Traditional Padang rendang takes hours to cook. Meat pieces are slowly cooked in coconut milk and spices until almost all the liquid is gone, allowing the meat to absorb the condiments. The cooking process changes from boiling to frying as the liquid evaporates. The slow cooking process allows the meat to absorb all the spices and to become tender.
Charmaine Solomon's Rendang Curry Paste let you create this legendary curry of India and Malaysia without the hours of work blending and mixing spices. This Rendang curry Paste works equally well with chicken or beef. Slow cooking and the addition of rich coconut milk adds depth and decadence.
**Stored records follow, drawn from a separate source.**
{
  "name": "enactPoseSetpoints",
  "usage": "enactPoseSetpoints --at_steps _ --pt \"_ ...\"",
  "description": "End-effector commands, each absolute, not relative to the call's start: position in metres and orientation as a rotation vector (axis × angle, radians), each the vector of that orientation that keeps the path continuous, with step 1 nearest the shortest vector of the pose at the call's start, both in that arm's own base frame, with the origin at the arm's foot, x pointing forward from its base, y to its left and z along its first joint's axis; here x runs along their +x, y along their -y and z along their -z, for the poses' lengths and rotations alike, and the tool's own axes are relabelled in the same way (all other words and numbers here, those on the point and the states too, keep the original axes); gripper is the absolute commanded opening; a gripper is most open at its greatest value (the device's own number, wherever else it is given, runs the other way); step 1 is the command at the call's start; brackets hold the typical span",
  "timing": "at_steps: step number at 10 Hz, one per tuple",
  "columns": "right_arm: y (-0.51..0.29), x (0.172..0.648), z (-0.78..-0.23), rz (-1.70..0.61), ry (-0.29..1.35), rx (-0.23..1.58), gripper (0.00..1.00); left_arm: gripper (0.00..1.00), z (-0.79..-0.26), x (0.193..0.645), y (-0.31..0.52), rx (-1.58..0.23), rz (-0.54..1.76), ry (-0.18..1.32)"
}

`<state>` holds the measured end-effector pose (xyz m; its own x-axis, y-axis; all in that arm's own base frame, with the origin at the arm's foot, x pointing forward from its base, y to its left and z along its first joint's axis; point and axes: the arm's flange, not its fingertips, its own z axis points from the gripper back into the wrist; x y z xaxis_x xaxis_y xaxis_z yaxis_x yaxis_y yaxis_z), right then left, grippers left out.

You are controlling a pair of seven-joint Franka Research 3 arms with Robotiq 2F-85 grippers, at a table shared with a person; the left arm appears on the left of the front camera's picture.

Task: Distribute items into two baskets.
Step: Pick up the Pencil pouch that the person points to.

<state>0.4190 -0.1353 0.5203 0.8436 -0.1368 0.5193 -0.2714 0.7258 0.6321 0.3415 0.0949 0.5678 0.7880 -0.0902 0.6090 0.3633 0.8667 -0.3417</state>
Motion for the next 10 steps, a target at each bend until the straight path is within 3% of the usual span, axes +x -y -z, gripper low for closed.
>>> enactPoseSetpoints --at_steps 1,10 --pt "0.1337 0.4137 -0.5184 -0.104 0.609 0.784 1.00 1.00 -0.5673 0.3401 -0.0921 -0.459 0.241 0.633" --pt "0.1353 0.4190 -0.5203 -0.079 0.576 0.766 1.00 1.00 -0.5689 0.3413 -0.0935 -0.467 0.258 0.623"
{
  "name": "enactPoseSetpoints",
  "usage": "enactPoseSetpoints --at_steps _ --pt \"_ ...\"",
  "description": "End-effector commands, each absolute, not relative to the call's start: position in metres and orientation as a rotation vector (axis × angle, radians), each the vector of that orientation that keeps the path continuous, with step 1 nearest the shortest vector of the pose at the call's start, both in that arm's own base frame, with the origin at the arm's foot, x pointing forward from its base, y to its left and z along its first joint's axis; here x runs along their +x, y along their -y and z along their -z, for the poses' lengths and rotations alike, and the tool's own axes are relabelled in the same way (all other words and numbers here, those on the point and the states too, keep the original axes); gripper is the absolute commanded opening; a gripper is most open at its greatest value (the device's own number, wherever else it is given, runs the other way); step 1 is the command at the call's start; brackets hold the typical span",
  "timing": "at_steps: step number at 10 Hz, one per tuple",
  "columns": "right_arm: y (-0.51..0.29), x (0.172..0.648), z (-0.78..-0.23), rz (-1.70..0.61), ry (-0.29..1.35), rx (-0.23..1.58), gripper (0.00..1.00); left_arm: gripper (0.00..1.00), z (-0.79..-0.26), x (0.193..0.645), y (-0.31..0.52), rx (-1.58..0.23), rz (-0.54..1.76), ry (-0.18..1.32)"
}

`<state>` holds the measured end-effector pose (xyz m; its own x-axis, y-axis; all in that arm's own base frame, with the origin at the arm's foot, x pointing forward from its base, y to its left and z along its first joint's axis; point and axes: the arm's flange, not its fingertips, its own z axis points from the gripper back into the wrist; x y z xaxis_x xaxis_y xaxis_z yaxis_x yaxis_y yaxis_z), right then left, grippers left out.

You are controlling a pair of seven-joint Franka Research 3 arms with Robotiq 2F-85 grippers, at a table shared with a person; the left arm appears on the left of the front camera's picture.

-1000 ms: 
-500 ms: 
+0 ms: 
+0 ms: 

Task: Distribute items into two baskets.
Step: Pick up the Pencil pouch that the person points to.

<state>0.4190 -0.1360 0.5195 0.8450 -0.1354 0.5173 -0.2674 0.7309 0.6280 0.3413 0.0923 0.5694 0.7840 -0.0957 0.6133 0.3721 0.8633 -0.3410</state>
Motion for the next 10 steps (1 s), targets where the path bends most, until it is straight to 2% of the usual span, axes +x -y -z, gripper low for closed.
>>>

Serve with lime wedges.
In a heavy pan, stir a half jar of Rendang Curry Paste into 250ml of water and &50ml of coconut milk. Add 750g chicken - lamb, or beef - and simmer slowly uncovered. Add extra water as necessary. The Rendang is ready when the gravy is reduced and thick and the chicken or meat is tender. Don't be in a hurry with this curry, the longer the cooking time the better the curry gets, just keep adding water.
A blend of canola oil, garlic, paprika, corainder, cumin, onion, chilli, turmeric, pepper, palm sugar, tamarind, lemon, ginger,shrimp paste, galangal, sugar, fennel,aromatic ginger, citric acid, kemini nuts.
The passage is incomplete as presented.